By KRYSTLE CHOW
Published in the Ottawa Business Journal newspaper and website.
Aug. 4, 2008
Click here to view this article on OBJ.ca
Espial CFO Carl Smith says the recent acquisition of Kasenna Inc. should bolster excitement in the Ottawa-based company.
Photo by DARREN BROWN for the Ottawa Business Journal
Internet TV products maker Espial began its public life with a bang, with the company’s stock price soaring by more than 12 per cent on its opening day in June 2007 on the TSX, quickly reaching a high of $9.25 about a month later.
Since then, however, Espial’s shares have dwindled to a mere 95 cents each, an 87-per-cent plunge from the company’s debut price of $7.85. Partnership agreements with significant service providers have been fairly thin, and the company was forced to cut 30 per cent of its staff at the end of 2007.
But now, the company is hoping to turn itself around with the $6.6-million acquisition of California-based competitor Kasenna Inc. But what will the market think of Espial’s prospects with this addition, which the company has said will expand its footprint to more than 100 customers worldwide, with more than 2.4 million IPTV licences in deployment?
The company’s view: “Our stock price is out of favour and doesn’t reflect the value of the company. As we continue to build out and execute our plan, and if the industry unfolds as we believe, we think the market will realize the opportunity in front of us and there will be more interest,” said Espial’s chief financial officer Carl Smith.

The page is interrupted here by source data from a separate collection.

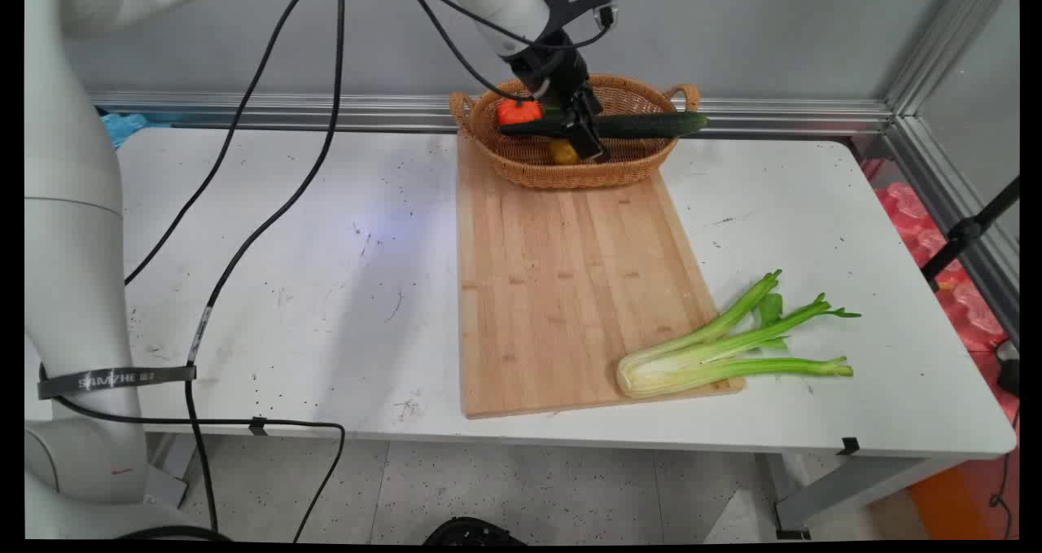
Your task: Pick up the cucumber from the vegetable basket, then place the picked object on the cutting board
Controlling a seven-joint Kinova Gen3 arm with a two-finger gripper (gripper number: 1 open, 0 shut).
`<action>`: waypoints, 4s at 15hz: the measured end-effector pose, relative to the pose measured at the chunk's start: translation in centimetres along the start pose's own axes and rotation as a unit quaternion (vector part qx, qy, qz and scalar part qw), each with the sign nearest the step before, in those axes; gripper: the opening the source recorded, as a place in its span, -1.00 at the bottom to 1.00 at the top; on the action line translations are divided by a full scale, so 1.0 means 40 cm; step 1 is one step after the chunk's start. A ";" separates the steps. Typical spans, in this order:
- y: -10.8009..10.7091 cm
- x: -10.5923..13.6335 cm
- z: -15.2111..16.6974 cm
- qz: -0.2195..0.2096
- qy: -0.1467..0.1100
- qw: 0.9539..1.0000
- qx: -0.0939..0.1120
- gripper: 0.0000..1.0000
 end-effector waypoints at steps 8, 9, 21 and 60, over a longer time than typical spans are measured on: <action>-0.097 0.061 0.031 0.007 0.023 0.999 0.028 1.00; -0.116 0.066 0.038 0.009 0.024 0.999 0.031 1.00; -0.233 0.028 0.152 0.052 0.009 0.999 0.013 1.00; -0.174 0.151 0.100 0.120 -0.006 0.993 0.003 -1.00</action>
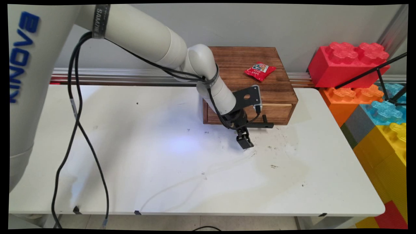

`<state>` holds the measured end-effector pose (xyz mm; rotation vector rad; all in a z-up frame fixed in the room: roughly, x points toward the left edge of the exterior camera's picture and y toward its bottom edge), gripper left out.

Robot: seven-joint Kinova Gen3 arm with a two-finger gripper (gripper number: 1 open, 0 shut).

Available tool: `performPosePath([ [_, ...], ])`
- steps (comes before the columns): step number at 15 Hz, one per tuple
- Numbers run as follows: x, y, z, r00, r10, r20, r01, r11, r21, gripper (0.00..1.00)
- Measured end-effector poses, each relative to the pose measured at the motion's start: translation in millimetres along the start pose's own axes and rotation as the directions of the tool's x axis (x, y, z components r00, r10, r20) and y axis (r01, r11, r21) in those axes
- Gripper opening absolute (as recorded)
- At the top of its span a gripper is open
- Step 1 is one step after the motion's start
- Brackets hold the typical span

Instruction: Open the drawer

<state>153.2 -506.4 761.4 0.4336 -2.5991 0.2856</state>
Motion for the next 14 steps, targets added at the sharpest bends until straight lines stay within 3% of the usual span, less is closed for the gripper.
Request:
performPosePath([
  [14, -4.2, 43.3, -5.9, 0.998, 0.067, -0.017, -0.068, 0.997, -0.033, 1.00],
])
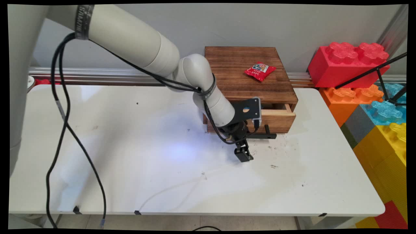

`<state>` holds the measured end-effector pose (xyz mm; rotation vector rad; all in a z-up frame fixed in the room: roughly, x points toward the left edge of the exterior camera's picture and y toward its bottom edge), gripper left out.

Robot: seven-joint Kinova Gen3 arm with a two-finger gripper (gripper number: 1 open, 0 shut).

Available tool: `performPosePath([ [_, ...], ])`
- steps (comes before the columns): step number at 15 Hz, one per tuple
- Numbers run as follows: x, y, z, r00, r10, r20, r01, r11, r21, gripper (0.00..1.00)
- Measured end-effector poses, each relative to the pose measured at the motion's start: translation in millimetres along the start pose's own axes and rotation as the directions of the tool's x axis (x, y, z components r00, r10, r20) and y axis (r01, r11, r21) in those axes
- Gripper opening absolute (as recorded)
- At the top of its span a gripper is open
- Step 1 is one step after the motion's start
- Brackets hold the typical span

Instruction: Open the drawer

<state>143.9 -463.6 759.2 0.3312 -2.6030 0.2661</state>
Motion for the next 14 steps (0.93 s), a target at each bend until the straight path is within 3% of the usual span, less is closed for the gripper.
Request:
performPosePath([
  [14, 0.2, 48.6, -13.4, 0.999, 0.030, -0.022, -0.031, 0.999, -0.031, 1.00],
])
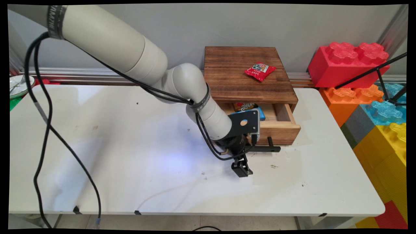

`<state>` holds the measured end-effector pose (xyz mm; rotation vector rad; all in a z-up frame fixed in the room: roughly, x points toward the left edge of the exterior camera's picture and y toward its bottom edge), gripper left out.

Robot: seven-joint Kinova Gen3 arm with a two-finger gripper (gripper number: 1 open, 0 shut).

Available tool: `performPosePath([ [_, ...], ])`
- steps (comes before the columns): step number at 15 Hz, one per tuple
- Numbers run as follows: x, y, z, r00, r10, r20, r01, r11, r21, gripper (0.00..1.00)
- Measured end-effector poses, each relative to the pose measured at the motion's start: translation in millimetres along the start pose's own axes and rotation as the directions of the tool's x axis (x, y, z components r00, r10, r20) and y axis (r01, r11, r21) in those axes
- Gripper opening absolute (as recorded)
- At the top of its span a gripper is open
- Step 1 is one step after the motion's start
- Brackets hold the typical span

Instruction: Open the drawer

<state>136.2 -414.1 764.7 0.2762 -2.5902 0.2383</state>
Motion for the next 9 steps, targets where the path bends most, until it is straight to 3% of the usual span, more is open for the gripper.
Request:
performPosePath([
  [9, 3.3, 32.1, -7.0, 1.000, 0.001, -0.015, -0.001, 1.000, -0.024, 1.00],
])
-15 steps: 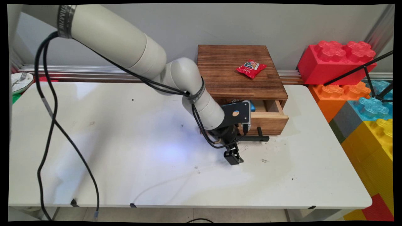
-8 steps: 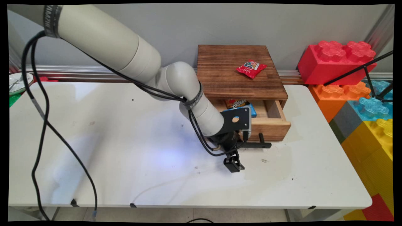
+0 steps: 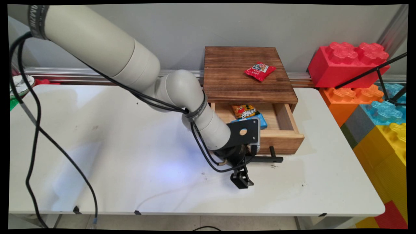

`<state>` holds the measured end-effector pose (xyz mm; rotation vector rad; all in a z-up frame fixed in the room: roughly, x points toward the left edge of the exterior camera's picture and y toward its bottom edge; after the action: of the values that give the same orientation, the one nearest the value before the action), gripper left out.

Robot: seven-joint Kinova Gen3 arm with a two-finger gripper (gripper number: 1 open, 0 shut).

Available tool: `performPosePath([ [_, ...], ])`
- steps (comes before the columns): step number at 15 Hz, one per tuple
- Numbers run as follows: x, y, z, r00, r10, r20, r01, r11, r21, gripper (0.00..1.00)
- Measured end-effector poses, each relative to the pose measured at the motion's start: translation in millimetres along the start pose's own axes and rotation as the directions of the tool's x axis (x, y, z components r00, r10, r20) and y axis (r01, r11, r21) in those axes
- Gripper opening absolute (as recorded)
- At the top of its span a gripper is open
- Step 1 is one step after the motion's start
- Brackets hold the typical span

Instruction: Open the drawer

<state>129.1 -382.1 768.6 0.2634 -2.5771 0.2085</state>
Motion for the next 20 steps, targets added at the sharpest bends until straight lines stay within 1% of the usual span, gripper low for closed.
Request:
performPosePath([
  [13, 9.1, 43.1, 0.1, 0.998, -0.056, -0.022, 0.055, 0.998, -0.021, 1.00],
  [20, 12.1, 67.2, 2.9, 0.997, -0.072, -0.029, 0.071, 0.997, -0.029, 1.00],
])
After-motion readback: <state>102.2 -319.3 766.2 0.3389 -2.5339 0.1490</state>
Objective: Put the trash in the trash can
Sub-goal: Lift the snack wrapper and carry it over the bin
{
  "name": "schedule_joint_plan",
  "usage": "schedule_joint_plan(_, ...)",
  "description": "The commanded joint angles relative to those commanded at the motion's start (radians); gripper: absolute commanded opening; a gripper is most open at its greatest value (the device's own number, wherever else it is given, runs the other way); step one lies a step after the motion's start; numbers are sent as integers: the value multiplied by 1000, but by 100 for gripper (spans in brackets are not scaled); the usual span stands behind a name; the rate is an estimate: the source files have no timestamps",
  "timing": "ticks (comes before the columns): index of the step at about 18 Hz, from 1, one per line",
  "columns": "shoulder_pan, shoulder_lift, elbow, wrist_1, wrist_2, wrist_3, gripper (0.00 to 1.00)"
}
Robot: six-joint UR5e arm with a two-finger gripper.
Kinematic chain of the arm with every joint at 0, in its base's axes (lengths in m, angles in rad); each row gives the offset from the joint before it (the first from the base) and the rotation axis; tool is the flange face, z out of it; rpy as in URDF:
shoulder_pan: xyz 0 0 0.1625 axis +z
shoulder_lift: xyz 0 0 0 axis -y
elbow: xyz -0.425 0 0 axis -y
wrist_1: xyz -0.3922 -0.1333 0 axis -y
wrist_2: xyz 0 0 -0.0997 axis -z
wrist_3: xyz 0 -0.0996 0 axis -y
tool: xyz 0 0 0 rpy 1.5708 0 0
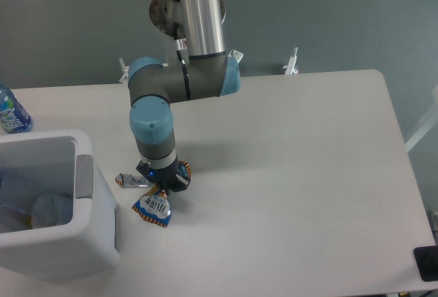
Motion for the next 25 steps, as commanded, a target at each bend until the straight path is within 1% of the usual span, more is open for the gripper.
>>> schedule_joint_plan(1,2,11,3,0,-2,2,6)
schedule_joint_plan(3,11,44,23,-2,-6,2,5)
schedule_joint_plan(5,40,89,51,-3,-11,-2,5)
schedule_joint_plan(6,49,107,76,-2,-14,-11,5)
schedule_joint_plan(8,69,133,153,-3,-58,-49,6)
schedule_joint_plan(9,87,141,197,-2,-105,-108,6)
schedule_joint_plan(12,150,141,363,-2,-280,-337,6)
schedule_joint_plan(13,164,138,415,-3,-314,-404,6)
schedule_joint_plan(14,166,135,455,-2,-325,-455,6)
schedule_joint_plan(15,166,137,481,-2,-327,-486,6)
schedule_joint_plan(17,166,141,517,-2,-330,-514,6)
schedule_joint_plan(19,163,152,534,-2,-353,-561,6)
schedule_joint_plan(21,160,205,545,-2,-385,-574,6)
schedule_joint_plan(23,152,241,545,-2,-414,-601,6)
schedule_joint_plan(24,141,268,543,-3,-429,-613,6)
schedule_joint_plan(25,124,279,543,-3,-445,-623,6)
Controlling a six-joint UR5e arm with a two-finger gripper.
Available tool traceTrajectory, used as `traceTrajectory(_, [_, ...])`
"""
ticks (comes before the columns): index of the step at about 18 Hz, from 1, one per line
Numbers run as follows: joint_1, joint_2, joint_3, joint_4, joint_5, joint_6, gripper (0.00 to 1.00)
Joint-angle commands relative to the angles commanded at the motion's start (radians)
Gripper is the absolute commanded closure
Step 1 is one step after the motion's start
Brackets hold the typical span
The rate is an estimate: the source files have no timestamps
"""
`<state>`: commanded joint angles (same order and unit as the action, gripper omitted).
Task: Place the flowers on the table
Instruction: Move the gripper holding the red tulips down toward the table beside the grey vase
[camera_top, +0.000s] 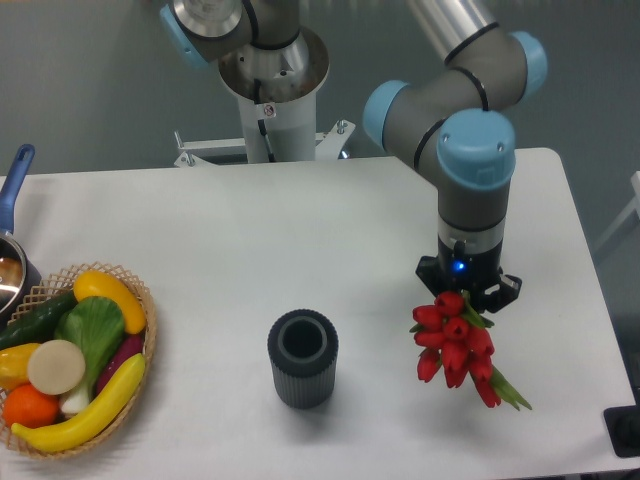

Mr. Smith conceded that the IPTV market has been slower to take off than expected, and that the general malaise in the stock market, especially in the tech sector, has not helped matters.
He added, “We’re a relatively small-cap stock that is very thinly traded. My experience is that when there’s not a lot of excitement in the industry itself, and specifically right now in the technology and stock market, smaller trades happen, and the price trickles down.
“Smaller trades become larger with excitement,” he said.
The Kasenna deal should help to bolster some of that enthusiasm, said Mr. Smith, since it’s a “well-recognized” name in the video-on-demand software space. The acquisition will also help consolidate a highly fragmented market and hopefully allow telecom companies – Espial’s main target customers – to focus their attention.
“There are a number of smaller companies out there because the industry’s in an early stage, so the time to make decisions (for customers) is extended, because telecom companies know they have to address a lot of companies out there,” he said. “But now, we’re well-positioned to be in the top three, and Kasenna is part of our strategy to be there … We’re now basically a market-leading IPTV software vendor.”
The analysts say: Unfortunately, industry observers seem to agree that the Kasenna buy, while a solid acquisition, isn’t a game-changing deal.
“I hate to say that the deal doesn’t mean much, but Kasenna peaked a couple of years ago,” said James Heath of Dittberner Associates. “It had been declining in terms of revenues and sales over the past two years, and the acquisition was part of the inevitable consolidation.
“It could be positive in that Espial will have a bigger installed base, but they didn’t buy someone growing in leaps and bounds.”
The main problem for both companies, Mr. Heath said, is inertia in the television services industry, an age-old issue that many say can only be solved by the passage of time.
“We’re trying to convince people to put television on networks in Europe, the Middle East and China, but remember it took us 40 to 50 years to develop the cable TV market in North America. The television nation wasn’t born overnight,” said Mr. Heath. “The market where all the revenue is already has a coaxial cable network, and where there isn’t a strong cable competitor already, there isn’t a strong propensity to watch TV.
“It takes a long time to convince people to do that.”
Jon Arnold of J Arnold and Associates agreed, noting, “Becoming established as front-runners in the independent vendor pool is a good strategy, and this is as good a time as any, but IPTV is still not mainstream technology. The telcos are looking closely at it, but there are still issues and revenues are coming slowly.
“As (companies like Espial are) starved for revenues, over time there will be attrition and they will run out of money, so they’re forced to make deals like this because they have to find other ways to survive if they think their technology is worth keeping, so they have more staying power until the market gets into more of a spending mode.”
He added that since the TSX isn’t typically known for its tech sector following, it’s not surprising that Espial’s stock hasn’t had a very good run in the year since its public debut.
And until television service providers can offer something people are actually willing to pay for that isn’t available on existing cable networks, Espial will have a bit of a hard slog ahead trying to stay in the game, as the IPTV market grows up in phases, said Mr. Heath.
“It’s a wait-and-see kind of thing,” he said.
Catalysts to watch: A breakthrough with North American cable companies wanting the flexibility an all-IP structure (instead of the telecom companies Espial is targeting); consolidation in the IPTV market; reduction in the cost of networks such as fibre-to-the-home; interest from markets such as Russia and Eastern Europe.